Instructions for the task → Return every line of the material exactly.

Source data →

··········

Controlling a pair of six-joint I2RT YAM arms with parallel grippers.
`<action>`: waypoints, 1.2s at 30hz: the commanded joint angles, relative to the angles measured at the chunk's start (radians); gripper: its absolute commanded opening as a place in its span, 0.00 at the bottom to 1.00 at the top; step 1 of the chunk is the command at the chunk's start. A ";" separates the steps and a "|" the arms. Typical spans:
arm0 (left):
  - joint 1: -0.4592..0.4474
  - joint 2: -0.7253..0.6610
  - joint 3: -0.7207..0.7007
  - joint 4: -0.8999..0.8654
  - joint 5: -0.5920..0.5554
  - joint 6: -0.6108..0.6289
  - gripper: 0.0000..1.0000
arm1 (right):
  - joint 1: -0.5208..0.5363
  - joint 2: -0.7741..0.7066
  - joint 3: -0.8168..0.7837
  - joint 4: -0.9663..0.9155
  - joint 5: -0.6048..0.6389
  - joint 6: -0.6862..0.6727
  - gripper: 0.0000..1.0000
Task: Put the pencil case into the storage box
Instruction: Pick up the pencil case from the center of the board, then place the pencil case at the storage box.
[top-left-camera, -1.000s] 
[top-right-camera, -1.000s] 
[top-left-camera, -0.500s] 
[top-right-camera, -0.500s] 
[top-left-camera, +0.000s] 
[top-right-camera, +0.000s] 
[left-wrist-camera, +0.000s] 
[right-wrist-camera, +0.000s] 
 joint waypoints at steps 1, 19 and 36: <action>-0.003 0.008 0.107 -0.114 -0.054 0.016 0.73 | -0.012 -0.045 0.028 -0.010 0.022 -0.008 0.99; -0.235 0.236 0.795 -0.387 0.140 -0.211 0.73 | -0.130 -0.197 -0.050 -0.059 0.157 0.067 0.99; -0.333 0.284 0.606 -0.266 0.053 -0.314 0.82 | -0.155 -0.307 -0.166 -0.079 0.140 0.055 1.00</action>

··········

Exercise result →
Controlling a pair of six-joint I2RT YAM arms with parallel grippers.
`<action>`: waypoints, 1.2s at 30hz: the commanded joint angles, relative to the angles measured at the chunk's start (radians); gripper: its absolute commanded opening as a place in its span, 0.00 at the bottom to 1.00 at the top; step 1 of the chunk is the command at the chunk's start. A ";" separates the steps and a "|" the arms. Typical spans:
arm0 (left):
  - joint 1: -0.4592..0.4474
  - joint 2: -0.7253..0.6610
  - joint 3: -0.7207..0.7007
  - joint 4: -0.8999..0.8654
  - joint 5: -0.5920..0.5554
  - joint 6: -0.6108..0.6289
  - gripper: 0.0000..1.0000
arm1 (right):
  - joint 1: -0.5208..0.5363
  - joint 2: -0.7741..0.7066
  - joint 3: -0.8168..0.7837
  - joint 4: -0.9663..0.9155
  - joint 5: -0.6048..0.6389
  - joint 6: -0.6862..0.6727
  - gripper: 0.0000..1.0000
Task: Put the pencil case into the storage box
Instruction: Pick up the pencil case from the center of the board, then place the pencil case at the storage box.
[top-left-camera, -1.000s] 
[top-right-camera, -1.000s] 
[top-left-camera, -0.500s] 
[top-right-camera, -0.500s] 
[top-left-camera, +0.000s] 
[top-right-camera, +0.000s] 
[left-wrist-camera, +0.000s] 
[right-wrist-camera, +0.000s] 
 joint waypoints at steps 1, 19 and 36: <action>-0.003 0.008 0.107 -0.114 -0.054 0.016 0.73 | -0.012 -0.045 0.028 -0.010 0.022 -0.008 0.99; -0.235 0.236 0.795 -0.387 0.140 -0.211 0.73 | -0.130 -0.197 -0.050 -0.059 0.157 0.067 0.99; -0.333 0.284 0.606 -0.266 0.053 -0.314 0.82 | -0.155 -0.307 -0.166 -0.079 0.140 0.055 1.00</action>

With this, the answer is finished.